*** Opening DATASET CONTENT ***

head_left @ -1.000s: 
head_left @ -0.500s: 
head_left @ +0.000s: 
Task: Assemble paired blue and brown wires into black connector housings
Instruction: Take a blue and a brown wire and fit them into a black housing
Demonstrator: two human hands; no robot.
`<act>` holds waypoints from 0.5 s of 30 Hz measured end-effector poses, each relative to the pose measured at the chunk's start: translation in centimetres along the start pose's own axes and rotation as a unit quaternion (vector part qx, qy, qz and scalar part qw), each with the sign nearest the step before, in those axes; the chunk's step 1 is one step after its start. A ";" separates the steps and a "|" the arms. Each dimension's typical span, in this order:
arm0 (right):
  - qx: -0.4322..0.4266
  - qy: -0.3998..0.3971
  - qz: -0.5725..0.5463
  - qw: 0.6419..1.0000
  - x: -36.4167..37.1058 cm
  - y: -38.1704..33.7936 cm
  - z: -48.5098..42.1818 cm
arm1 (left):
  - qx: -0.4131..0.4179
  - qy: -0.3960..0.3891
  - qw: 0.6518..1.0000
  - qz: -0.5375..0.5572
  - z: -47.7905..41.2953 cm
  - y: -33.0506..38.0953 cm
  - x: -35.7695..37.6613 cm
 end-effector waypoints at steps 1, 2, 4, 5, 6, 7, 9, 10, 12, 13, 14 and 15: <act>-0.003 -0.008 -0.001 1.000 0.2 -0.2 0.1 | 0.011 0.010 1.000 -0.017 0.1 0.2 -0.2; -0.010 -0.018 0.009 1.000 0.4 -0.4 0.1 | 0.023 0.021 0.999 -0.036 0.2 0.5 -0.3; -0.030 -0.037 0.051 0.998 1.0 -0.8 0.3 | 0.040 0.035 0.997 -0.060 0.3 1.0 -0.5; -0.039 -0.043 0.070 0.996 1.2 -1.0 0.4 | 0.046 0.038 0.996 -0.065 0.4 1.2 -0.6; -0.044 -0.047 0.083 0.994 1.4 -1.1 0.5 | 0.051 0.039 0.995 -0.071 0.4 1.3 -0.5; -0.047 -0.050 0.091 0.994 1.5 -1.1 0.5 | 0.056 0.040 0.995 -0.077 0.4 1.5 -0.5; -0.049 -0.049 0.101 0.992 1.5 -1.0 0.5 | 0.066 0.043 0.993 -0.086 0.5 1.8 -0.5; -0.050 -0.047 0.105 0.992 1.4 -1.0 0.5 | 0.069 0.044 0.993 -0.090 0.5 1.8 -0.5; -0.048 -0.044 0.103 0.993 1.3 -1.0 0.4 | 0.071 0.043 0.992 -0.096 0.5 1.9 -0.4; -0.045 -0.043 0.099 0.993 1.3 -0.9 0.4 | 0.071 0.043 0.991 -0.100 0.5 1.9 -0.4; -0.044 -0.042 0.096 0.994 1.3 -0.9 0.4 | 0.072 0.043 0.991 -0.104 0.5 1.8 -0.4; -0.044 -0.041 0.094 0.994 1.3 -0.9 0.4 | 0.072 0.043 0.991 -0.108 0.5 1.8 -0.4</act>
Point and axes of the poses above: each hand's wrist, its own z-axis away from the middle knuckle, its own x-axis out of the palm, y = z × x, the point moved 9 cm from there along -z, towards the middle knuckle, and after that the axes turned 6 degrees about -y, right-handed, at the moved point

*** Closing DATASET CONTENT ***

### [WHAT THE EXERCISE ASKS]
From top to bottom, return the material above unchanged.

### [YOUR SOLUTION]
head_left @ -1.000s: 
head_left @ -0.500s: 
head_left @ +0.000s: 
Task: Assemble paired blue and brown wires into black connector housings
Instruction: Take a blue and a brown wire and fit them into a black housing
Demonstrator: two human hands; no robot.
`<act>` holds waypoints from 0.5 s of 30 Hz measured end-effector poses, each relative to the pose measured at the chunk's start: translation in centimetres along the start pose's own axes and rotation as a unit quaternion (vector part qx, qy, qz and scalar part qw), each with the sign nearest the step before, in those axes; the chunk's step 1 is one step after its start. A ";" separates the steps and a "|" the arms. Each dimension's typical span, in this order:
arm0 (right):
  - qx: -0.4322..0.4266
  - qy: -0.3998..0.3971
  - qz: -0.5725..0.5463
  - qw: 0.6419..1.0000
  - x: -36.4167..37.1058 cm
  - y: -38.1704..33.7936 cm
  - z: -48.5098..42.1818 cm
arm1 (left):
  - qx: -0.4131..0.4179
  - qy: -0.3960..0.3891
  - qw: 0.6518..1.0000
  - qz: -0.5375..0.5572
  - z: -47.7905..41.2953 cm
  - y: -33.0506..38.0953 cm
  - x: -35.7695..37.6613 cm
 end-effector waypoints at steps 1, 2, 4, 5, 6, 7, 9, 10, 12, 13, 14 and 15: <act>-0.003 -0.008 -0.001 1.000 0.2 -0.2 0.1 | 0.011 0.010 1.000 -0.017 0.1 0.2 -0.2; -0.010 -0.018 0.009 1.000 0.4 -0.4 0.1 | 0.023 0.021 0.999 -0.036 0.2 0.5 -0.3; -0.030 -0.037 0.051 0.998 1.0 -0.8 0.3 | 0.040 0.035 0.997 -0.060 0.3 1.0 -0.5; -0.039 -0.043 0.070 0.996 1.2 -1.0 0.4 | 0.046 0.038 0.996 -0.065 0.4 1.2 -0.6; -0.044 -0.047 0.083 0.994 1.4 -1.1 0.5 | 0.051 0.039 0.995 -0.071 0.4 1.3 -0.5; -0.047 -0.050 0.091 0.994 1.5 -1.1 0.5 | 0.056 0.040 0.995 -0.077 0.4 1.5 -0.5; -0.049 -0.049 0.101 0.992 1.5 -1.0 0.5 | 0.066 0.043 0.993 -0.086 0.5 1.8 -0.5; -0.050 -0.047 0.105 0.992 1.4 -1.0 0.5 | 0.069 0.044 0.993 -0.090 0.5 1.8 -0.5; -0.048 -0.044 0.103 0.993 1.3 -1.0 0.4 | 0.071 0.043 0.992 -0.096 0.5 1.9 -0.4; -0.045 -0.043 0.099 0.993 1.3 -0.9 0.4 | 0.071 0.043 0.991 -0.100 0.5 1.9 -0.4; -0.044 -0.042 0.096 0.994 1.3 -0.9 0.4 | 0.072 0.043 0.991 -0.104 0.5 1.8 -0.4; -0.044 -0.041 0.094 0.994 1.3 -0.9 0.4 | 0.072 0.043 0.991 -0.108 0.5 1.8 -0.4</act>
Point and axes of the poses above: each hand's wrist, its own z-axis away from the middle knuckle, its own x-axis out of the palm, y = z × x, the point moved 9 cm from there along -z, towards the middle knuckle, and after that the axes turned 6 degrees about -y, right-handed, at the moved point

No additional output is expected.